I wondered what the town would look like after three years. Tourism in Western Australia has grown in recent years, and I wondered if this sleepy town had been spoiled. Would I return to my one-road paradise just to find multiple roads, more hotels, and more restaurants? After three years away, I was glad to see the town was still quiet and peaceful.

Whatever Coral Bay looked like now, I planned on doing more this visit than just sitting on the beach. To begin with, it was off to explore the outback that surrounds Coral Bay. While I was in the countryside, kangaroos jumped all around, eagles and other birds flew above, and there was wildlife everywhere.

Then we went down to the beach and spotted parrotfish jumping in the shallows and reef sharks circling for food. Snorkeling and swimming around the reef for a second time, I realized this is the best reef in Australia. The Great Barrier Reef gets all the attention, but the Ningaloo Reef is much better.
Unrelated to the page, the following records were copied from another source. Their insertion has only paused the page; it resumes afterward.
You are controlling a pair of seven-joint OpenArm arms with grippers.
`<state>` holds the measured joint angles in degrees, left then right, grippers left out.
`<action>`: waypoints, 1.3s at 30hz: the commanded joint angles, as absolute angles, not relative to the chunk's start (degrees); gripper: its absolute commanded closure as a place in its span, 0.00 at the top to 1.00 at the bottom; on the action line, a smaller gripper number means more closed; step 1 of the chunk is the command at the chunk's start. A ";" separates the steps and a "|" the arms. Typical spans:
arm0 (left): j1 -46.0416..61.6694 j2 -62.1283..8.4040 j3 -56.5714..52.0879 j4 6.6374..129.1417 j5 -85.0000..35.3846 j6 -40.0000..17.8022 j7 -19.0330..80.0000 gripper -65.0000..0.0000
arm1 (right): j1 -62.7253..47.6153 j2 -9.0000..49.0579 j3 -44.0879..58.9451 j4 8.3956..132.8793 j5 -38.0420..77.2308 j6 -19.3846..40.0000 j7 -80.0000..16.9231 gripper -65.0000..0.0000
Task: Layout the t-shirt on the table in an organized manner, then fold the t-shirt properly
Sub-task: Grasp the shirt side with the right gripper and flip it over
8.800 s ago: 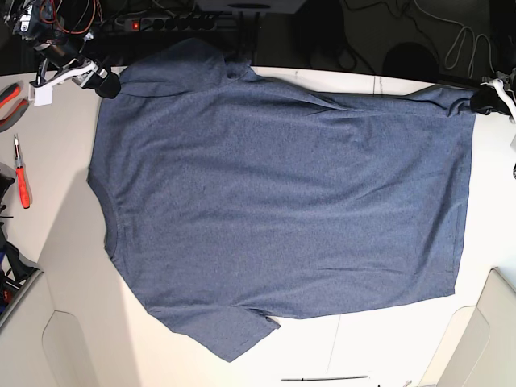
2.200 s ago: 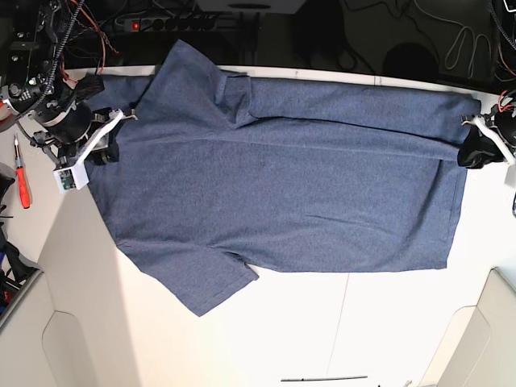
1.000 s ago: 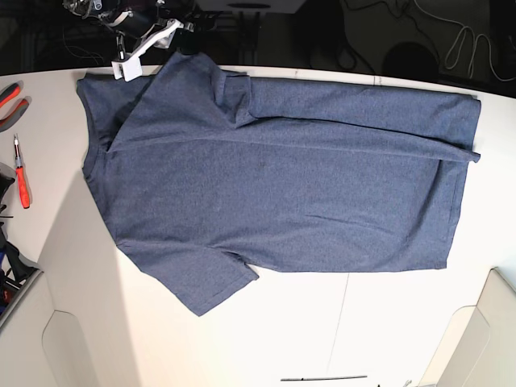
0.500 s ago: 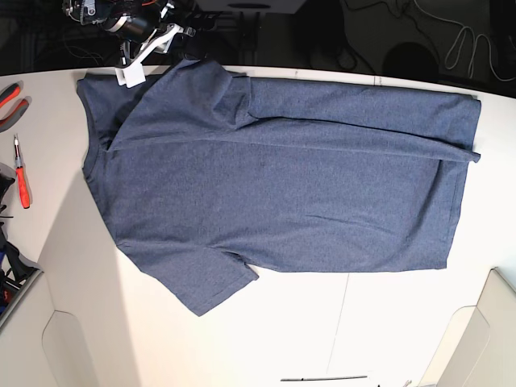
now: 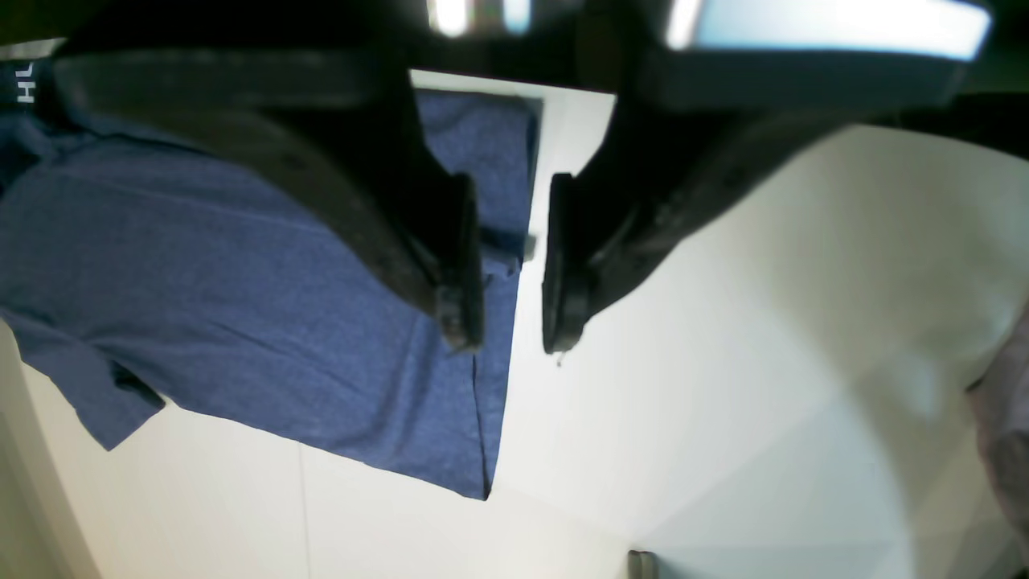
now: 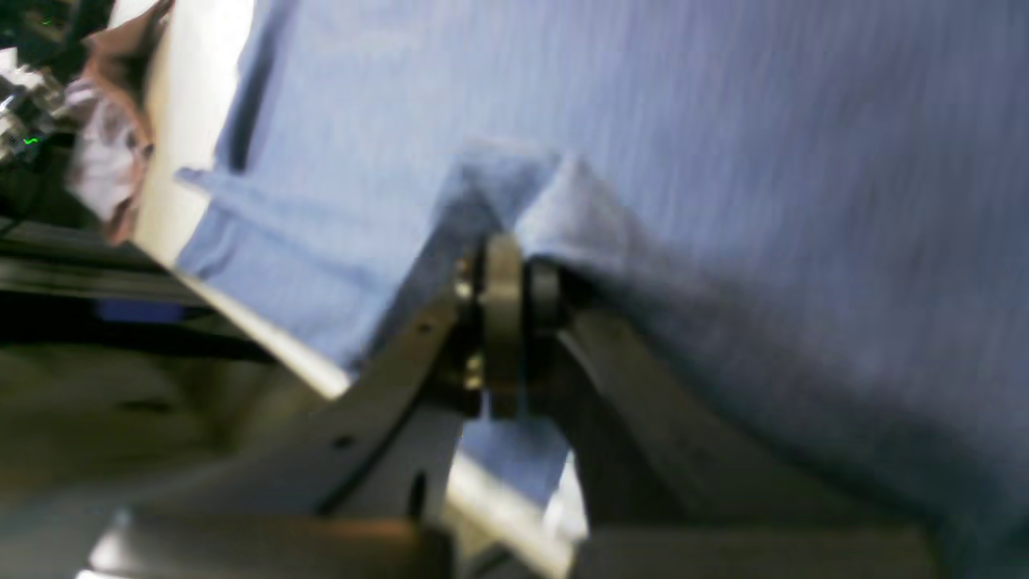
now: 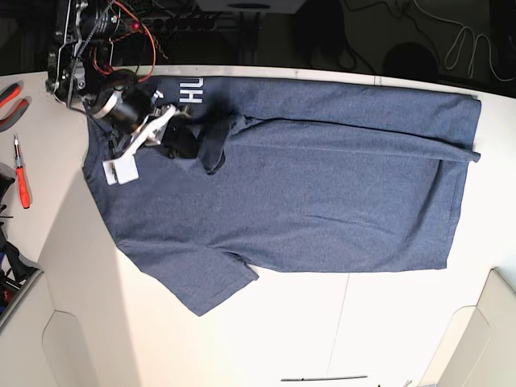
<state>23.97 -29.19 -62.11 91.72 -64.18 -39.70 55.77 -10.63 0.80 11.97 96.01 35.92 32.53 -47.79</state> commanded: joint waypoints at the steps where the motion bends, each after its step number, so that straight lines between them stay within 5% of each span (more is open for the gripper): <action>1: 24.14 -30.48 -62.65 92.55 -65.82 -40.00 54.68 0.26 | -8.58 0.89 11.22 96.97 35.51 33.01 -46.28 0.00; 3: 24.14 -30.48 -62.65 92.55 -65.80 -40.00 54.68 0.26 | -5.82 0.91 9.69 96.97 33.19 33.01 -46.26 0.00; 7: 24.14 -30.48 -62.65 92.55 -65.80 -40.00 54.70 0.26 | -2.57 0.91 6.66 96.97 30.15 32.88 -44.47 0.43; 22: 24.14 -30.33 -62.33 92.55 -67.88 -40.00 54.70 0.26 | 4.05 0.93 7.86 96.97 23.77 32.27 -40.93 0.43; 29: 24.14 -30.33 -57.21 92.55 -68.34 -40.00 54.70 0.26 | 11.33 1.67 14.24 94.76 14.63 27.11 -39.86 0.43; 39: 23.81 -30.35 -48.71 92.55 -64.60 -40.00 53.76 0.26 | 27.31 12.67 17.96 55.33 15.49 27.90 -39.88 0.52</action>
<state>23.92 -29.04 -48.16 91.72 -63.42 -39.68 55.22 25.87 12.03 17.67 54.02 14.92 27.73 -40.95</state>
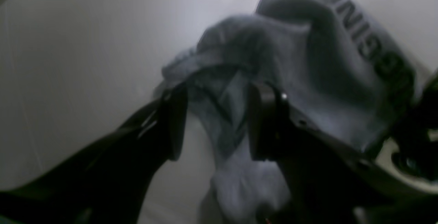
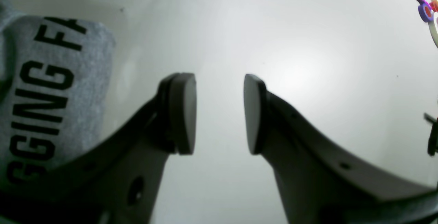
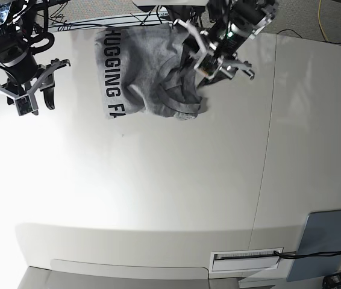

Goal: Fold the T-shirt properly
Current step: 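Grasp the bunched shirt edge with left gripper and lift it, then grasp the printed side with right gripper and lift shirt with both, then flip and lay the shirt down flat with both grippers, printed side up, then open both grippers and raise them away from the folded shirt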

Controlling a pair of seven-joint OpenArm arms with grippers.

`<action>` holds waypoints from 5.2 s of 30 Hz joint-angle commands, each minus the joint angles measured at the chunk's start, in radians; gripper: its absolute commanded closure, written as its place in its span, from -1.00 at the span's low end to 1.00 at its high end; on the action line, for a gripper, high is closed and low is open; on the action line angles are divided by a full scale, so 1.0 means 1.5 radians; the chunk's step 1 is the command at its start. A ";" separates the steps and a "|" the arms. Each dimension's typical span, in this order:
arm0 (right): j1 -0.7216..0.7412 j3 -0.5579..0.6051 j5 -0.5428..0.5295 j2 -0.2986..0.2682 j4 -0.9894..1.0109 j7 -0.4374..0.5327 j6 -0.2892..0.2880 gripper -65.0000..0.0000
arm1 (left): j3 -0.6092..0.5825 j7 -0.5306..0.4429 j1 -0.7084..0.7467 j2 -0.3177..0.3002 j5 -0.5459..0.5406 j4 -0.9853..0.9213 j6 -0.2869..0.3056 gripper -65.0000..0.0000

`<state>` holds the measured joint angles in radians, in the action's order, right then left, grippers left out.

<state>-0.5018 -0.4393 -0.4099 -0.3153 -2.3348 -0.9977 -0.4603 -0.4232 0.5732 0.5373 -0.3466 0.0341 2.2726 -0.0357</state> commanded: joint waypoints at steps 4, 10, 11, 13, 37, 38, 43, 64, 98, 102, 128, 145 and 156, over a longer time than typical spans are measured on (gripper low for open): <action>0.001 -0.005 -0.023 -0.008 -0.009 0.012 0.002 0.29 | 0.001 -0.016 -0.039 0.021 0.030 -0.048 -0.034 0.10; 0.006 0.029 -0.053 -0.008 -0.009 0.023 -0.036 0.65 | 0.001 -0.026 -0.049 0.020 0.081 -0.072 -0.068 1.00; 0.011 0.047 -0.053 -0.008 -0.008 0.024 -0.041 0.80 | 0.001 -0.025 -0.049 0.020 0.083 -0.072 -0.076 1.00; 0.028 0.090 -0.049 -0.008 -0.001 0.029 -0.047 0.99 | -0.002 -0.023 -0.046 0.020 0.069 -0.067 -0.057 1.00; 0.311 0.413 0.137 -0.008 0.390 0.062 0.011 1.00 | -0.098 -0.010 -0.096 0.022 -0.032 -0.253 0.125 1.00; 0.315 0.412 0.145 -0.008 0.391 0.062 0.015 1.00 | -0.098 -0.009 -0.108 0.023 -0.021 -0.267 0.108 1.00; 0.322 0.409 0.152 -0.008 0.391 0.064 0.021 1.00 | -0.084 -0.009 -0.161 0.022 0.012 -0.336 0.086 1.00; 0.336 0.371 0.209 -0.007 0.392 0.102 0.149 1.00 | 0.178 0.064 -0.126 0.019 -0.201 -0.113 0.165 1.00; 0.082 0.527 0.230 0.024 0.159 0.025 0.095 1.00 | 0.254 -0.045 -0.292 0.064 -0.191 -0.463 0.182 1.00; 0.088 0.506 0.277 0.015 0.102 0.020 0.116 1.00 | 0.255 -0.008 -0.293 0.042 -0.219 -0.415 0.182 1.00; 0.433 0.537 0.152 0.104 0.517 0.104 0.087 1.00 | 0.253 -0.040 0.047 0.002 -0.244 -0.211 0.207 1.00; 0.493 0.514 0.290 0.063 0.516 0.101 0.170 1.00 | 0.276 -0.051 0.058 -0.019 -0.218 -0.245 0.217 1.00; 0.228 0.298 0.266 -0.040 0.212 0.013 0.170 1.00 | 0.461 -0.062 0.134 -0.019 -0.281 -0.114 0.218 1.00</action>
<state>-0.1715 0.0116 -0.0113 -0.3626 -1.9987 -0.9970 -0.2043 0.2638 0.4995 0.7292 -0.3668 -0.3771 2.0850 0.2867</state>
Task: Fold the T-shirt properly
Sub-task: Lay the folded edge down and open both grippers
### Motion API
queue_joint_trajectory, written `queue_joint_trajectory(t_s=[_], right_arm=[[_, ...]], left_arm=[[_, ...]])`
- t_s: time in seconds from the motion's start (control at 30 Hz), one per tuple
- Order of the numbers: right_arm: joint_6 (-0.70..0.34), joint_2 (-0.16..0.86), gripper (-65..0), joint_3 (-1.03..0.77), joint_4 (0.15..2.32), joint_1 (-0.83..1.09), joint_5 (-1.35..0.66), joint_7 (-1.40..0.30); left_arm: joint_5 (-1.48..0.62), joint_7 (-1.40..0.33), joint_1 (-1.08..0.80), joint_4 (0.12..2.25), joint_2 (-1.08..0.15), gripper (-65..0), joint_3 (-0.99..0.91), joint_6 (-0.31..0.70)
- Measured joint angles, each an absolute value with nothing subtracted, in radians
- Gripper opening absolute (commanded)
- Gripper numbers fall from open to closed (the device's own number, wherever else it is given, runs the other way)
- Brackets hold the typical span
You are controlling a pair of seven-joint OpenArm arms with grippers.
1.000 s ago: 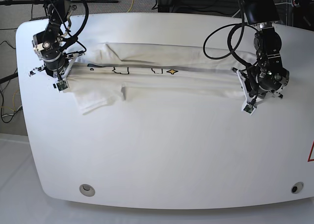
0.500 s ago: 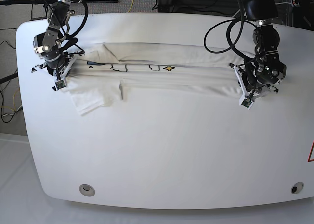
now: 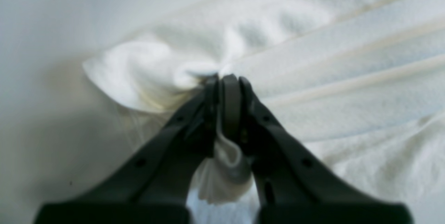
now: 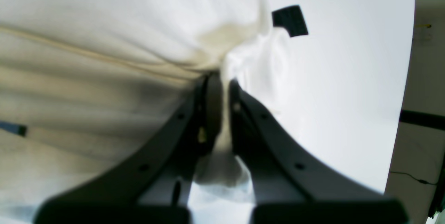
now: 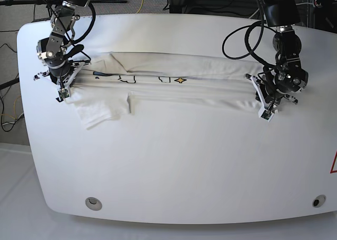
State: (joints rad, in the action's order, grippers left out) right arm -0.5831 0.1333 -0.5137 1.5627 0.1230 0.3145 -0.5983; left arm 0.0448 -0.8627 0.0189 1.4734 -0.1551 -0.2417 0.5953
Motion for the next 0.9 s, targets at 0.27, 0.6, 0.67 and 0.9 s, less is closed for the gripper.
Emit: queue_joint_trajectory(t_s=[0.27,0.6,0.67,0.9], right_arm=[[-0.575,0.136,-37.4,-0.516,1.562,0.121,0.321,-0.597],[-0.553,0.147,-21.7,-0.52,1.563,0.118,0.329,-0.589],[-0.553,0.147,-22.4,-0.52,1.563,0.118,0.329,-0.587],[-0.553,0.144,-22.5,-0.52,1.563,0.118,0.329,-0.587]], left_arm=[[0.033,-0.873,0.034,1.467,-0.168,-55.9,-0.241,0.6],[0.06,-0.89,0.059,1.46,-0.19,-22.8,-0.241,0.589],[0.063,-0.892,0.06,1.46,-0.192,-21.8,-0.242,0.584],[0.075,-0.927,0.059,1.497,-0.189,-21.8,-0.242,0.588]])
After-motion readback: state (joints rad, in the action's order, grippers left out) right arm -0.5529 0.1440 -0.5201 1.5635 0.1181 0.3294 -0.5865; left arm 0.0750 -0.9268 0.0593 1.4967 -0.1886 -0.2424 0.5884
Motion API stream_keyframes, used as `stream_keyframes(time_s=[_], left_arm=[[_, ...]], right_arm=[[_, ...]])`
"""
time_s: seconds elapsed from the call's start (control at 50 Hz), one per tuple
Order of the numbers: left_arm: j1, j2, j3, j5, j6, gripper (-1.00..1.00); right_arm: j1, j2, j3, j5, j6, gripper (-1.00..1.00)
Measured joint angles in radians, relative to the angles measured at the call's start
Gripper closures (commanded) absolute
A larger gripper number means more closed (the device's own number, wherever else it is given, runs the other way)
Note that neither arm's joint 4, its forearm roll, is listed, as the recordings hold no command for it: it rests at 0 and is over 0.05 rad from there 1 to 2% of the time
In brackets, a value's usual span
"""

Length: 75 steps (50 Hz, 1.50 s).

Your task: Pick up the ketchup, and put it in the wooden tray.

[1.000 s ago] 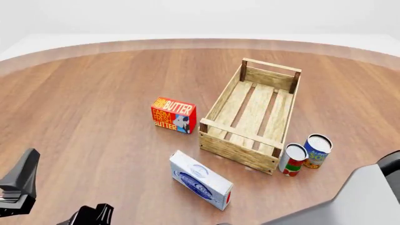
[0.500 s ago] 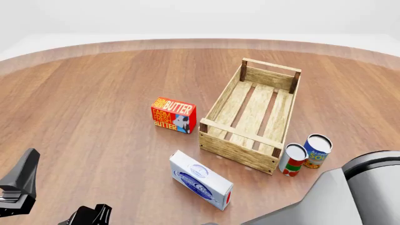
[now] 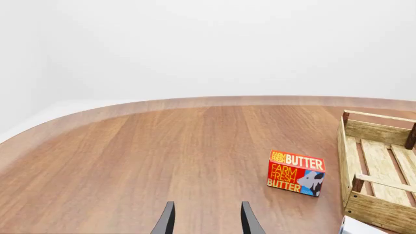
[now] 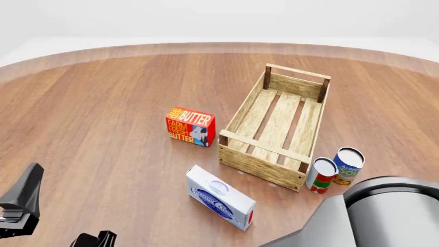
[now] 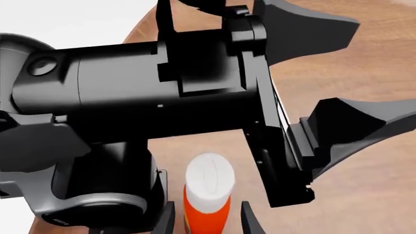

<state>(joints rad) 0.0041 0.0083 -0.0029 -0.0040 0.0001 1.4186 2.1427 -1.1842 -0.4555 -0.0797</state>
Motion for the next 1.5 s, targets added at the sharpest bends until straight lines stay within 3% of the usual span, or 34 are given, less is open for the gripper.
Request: stream_keyframes(time_s=[0.1, 0.12, 0.78, 1.5], left_arm=[[0.000, 0.000, 0.000, 0.000, 0.000, -1.00], [0.000, 0.000, 0.000, 0.000, 0.000, -1.00], [0.000, 0.000, 0.000, 0.000, 0.000, -1.00], [0.000, 0.000, 0.000, 0.000, 0.000, -1.00]], right_arm=[[-0.001, 0.005, -0.009, 0.003, 0.001, -1.00], [-0.001, 0.005, -0.010, 0.004, 0.001, 1.00], [-0.026, -0.058, 0.066, -0.010, -0.032, 1.00], [-0.132, -0.188, 0.215, -0.042, -0.047, 1.00]])
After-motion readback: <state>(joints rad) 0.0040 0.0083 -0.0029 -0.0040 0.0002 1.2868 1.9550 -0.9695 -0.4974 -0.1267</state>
There’s brighter coral and more wildlife, including whale sharks, turtles, and dolphins. It hasn’t been spoiled by overdevelopment or overfishing. While the Great Barrier Reef looks amazing from the air, it’s what we see underwater that matters, and I see far more underwater action here than I do on the Great Barrier Reef.

During March and April, whale sharks migrate up the coast, and large manta rays can be found around the reef. It being off-season, I had to settle for the manta rays. I took a half-day snorkeling trip around the reef; about an hour outside of Coral Bay, we spotted some large manta rays.

These creatures were huge! It was amazing to swim with them and watch them glide effortlessly through the water. I never realized how big these creatures were. In my mind, they were as big as a person. In real life, they’re as big as three!

This isn’t your standard Aussie tourist destination. It’s that very isolation that keeps most tourists away, leaving the place so peaceful and detached from the rest of the world. This is a spot for mostly Australian and people driving around in campervans. There are no hordes of people ruining the beaches or the wildlife. It’s a world away from the busy East Coast.

If you ask me, there’s nothing in eastern Australia that equals the beauty of Coral Bay. Forget Cairns, Noosa, Magnetic Island, or Bondi Beach. If you want to experience the beaches you see in ads for Australia, come to Coral Bay.

While part of me wants you to go there, part of me wants it all to myself. Paradises are all eventually lost, but I want to hold onto mine just a bit longer. If you make it there, you’ll see what I mean. You’ll want to tell others, but you won’t really want to tell others. Then again, maybe you’ll find the sign pointing to Coral Bay has suddenly disappeared, and I can keep my version of heaven just a bit longer.

How to Visit Coral Bay

Coral Bay isn’t an easy place to get to. By car, it’s almost 5,000km from Sydney — literally across the entire continent. It’s located in the middle of the western coast, making it far off the beaten trail. The closest airport is located a couple of hours away in Learmonth. Shuttle buses are available from Coral Bay Airport Transfers for 95 AUD per person (one way). They run round-trip service with a flexible schedule based around the arrival and departure of flights.

Integrity Coach Lines also have service from Learmonth to Coral Bay, though they only operate a few days a week in the area. One-way tickets are 47 AUD per person.

If you plan to drive from Perth, expect the journey to take at least 12 hours each way. If you’re coming from the other direction, the trip is a solid 14-hour drive from Broome.

As for accommodation, there are a couple of hotels in the area as well as a hostel to stay at. If you’re driving, you’ll find some RV parks too.